Year-to-date the crisis has garnered only O.2 percent of U.S. news coverage

In the Horn of Africa, 12 million people are facing a hunger crisis and nearly a half million children are at risk of dying from malnutrition and disease, but the crisis has attracted less than 0.2 percent of U.S. news coverage so far in 2011, according to a Pew Research Center report.

On July 20, the United Nations officially declared famine in two regions of Somalia -- the first officially declared famine since 1985 and the first significant food crisis in three years.

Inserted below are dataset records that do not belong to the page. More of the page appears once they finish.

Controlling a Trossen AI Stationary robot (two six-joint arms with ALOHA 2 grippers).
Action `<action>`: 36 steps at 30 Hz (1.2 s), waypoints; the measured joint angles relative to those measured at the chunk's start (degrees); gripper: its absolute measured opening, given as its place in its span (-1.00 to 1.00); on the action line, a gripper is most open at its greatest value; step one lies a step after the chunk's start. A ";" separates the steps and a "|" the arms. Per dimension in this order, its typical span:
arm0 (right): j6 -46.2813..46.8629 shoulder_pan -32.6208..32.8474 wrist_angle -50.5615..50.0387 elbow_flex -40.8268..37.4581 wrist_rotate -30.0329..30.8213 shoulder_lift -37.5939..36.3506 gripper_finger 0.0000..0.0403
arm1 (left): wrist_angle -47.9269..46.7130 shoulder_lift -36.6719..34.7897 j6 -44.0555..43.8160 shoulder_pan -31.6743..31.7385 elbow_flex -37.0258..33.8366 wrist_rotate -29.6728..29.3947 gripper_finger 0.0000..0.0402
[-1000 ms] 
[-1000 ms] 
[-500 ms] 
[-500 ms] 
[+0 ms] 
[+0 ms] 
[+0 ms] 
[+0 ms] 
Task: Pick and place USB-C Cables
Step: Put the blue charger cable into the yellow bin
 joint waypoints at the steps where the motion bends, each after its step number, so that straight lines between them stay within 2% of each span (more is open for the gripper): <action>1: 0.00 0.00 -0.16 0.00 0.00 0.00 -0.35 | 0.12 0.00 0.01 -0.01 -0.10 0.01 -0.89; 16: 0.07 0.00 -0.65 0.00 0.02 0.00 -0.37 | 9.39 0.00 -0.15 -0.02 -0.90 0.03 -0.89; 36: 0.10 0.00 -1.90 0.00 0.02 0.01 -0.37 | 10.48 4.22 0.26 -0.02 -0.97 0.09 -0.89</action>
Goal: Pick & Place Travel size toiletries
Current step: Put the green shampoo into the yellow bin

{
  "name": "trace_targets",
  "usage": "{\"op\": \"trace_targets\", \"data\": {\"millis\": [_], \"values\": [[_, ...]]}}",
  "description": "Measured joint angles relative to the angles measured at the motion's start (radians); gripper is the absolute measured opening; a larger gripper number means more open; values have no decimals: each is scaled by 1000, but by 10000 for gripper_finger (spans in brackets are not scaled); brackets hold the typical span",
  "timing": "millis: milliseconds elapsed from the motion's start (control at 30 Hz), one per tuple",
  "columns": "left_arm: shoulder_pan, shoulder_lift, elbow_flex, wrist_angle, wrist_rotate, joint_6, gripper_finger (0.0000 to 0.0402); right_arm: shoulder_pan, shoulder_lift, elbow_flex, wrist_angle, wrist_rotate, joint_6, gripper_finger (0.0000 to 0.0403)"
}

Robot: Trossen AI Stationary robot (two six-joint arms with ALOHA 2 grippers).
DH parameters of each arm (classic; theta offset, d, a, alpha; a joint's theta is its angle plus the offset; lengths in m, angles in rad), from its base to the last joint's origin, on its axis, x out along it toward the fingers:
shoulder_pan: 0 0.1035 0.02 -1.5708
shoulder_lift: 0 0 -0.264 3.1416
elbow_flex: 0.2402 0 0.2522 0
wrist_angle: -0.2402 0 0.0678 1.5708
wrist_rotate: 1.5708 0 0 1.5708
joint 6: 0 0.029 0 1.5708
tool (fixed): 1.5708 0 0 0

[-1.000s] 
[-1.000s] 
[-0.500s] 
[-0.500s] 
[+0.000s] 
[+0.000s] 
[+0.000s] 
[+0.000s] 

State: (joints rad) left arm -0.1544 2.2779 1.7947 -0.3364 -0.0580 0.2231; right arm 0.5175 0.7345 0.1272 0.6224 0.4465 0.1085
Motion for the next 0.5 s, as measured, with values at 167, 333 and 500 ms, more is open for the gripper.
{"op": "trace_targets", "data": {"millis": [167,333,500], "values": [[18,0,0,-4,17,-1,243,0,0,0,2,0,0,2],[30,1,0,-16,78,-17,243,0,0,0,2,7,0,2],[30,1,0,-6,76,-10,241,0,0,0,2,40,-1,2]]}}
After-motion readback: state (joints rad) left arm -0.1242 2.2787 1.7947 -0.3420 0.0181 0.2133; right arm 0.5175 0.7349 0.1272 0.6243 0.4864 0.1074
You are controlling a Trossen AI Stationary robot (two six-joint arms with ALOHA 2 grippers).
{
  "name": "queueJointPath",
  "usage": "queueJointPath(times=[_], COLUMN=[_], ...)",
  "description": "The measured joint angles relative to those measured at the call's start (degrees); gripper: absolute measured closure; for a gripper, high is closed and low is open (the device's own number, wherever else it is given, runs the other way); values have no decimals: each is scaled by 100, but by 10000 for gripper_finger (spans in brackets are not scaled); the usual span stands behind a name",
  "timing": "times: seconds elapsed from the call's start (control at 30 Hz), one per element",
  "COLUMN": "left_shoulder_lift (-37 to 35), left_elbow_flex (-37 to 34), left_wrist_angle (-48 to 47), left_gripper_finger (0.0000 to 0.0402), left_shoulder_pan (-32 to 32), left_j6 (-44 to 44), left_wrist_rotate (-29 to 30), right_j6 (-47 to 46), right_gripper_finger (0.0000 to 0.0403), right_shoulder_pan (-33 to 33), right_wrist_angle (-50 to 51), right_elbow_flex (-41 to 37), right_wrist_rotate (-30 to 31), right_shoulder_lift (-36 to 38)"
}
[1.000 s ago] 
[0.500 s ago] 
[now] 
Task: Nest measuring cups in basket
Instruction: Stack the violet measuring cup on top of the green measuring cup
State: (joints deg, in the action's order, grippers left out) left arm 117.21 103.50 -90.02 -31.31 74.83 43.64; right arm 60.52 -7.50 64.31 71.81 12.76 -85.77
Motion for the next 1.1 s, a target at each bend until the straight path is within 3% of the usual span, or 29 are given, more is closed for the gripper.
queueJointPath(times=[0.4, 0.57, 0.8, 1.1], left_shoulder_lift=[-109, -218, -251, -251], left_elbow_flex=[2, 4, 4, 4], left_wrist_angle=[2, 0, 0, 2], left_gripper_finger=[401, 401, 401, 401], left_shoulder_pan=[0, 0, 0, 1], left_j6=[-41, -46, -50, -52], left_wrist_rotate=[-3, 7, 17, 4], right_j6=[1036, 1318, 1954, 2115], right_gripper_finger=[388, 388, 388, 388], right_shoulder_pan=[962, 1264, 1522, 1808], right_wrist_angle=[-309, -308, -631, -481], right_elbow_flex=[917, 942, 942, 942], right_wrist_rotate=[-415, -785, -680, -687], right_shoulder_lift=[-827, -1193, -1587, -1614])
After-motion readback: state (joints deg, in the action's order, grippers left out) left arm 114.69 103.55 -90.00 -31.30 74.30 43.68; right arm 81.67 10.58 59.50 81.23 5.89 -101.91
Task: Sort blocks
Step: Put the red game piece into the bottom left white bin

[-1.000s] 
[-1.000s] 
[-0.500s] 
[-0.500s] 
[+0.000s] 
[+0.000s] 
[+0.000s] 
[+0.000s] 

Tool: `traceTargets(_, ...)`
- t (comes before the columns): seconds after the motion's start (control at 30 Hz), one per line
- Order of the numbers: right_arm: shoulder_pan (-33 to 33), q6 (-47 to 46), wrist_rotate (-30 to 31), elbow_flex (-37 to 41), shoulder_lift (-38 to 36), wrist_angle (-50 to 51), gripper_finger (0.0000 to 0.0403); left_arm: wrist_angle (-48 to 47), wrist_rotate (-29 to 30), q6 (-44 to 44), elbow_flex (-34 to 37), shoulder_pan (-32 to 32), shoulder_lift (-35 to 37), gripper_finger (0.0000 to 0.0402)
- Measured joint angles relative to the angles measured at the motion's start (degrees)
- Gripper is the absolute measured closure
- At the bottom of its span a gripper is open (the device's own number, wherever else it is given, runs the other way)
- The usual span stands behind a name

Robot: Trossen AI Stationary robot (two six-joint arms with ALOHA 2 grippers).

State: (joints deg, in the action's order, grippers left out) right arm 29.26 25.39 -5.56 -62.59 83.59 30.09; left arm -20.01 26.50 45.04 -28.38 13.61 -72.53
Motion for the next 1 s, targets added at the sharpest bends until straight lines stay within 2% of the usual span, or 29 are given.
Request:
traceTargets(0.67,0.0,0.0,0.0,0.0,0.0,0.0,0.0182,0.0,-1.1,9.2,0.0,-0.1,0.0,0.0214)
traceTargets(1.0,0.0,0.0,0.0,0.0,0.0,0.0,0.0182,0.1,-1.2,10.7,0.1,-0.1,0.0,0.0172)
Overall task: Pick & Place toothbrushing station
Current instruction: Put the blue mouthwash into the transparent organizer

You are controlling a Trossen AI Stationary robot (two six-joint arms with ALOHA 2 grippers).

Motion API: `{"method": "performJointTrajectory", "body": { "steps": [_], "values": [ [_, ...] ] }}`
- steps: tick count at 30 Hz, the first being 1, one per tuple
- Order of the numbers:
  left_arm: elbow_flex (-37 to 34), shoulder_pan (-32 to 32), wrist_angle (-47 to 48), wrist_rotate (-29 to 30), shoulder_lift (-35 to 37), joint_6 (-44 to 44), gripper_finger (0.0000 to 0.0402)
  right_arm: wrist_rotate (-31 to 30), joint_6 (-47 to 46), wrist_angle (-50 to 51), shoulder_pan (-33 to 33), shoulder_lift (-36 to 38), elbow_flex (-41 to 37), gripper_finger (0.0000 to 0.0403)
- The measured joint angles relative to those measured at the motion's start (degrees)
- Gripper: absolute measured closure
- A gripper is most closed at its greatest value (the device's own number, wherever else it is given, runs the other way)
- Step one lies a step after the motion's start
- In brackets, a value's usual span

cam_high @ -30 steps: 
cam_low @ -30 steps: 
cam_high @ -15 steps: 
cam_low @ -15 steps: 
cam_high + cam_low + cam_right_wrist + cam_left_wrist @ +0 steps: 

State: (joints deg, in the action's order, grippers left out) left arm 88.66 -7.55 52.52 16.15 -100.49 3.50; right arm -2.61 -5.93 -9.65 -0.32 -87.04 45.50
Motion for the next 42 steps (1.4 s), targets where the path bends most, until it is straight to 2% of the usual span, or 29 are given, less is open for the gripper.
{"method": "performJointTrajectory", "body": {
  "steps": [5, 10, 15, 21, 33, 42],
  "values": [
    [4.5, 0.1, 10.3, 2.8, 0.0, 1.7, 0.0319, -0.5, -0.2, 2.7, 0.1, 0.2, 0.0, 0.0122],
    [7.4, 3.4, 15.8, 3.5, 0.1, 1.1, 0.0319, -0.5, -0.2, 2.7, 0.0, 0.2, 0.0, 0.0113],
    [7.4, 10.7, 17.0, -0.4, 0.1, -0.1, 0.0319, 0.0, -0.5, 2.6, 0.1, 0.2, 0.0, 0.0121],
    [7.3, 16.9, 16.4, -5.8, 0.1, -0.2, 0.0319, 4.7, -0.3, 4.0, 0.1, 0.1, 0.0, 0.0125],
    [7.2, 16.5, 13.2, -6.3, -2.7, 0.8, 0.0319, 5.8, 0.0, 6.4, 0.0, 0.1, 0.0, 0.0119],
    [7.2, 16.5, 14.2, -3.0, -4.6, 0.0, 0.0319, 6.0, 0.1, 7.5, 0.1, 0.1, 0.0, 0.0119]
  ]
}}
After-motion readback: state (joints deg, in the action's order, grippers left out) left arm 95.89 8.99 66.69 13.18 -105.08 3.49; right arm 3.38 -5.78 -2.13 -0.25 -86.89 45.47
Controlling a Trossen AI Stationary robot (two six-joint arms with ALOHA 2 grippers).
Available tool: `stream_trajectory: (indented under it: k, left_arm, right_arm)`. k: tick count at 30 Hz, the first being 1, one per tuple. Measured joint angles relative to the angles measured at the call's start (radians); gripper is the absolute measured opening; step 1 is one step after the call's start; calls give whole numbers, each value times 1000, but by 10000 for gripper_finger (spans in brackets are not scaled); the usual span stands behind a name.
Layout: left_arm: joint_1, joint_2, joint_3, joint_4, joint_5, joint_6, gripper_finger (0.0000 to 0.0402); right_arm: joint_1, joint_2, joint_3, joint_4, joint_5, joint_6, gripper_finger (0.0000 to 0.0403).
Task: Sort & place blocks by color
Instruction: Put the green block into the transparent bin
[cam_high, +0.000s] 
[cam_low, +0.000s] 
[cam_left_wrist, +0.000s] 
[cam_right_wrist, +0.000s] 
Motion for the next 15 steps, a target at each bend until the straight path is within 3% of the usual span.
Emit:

But the famine has received very little attention in the U.S. mainstream media, many of which have sharply reduced their foreign coverage partly due to slashed budgets, particularly for foreign news. In July and August the food crisis had accounted for just 0.7 percent of the news hole. Year-to-date the crisis registers at just 0.2 percent.

The sparse coverage in the U.S. highlights a trend in declining media attention to Sub-Saharan Africa, which includes the Horn of Africa as well as other regions.

The ethnic conflict in Sudan, for example, and the succession of South Sudan from the north has accounted for just 0.1 percent of the news hole this year, according to the Pew Research Center’s Project on Excellence in Journalism’s News Coverage Index. The civil war in the Ivory Coast and the arrest of former President Laurent Gbagbo accounted for just 0.1 percent this year.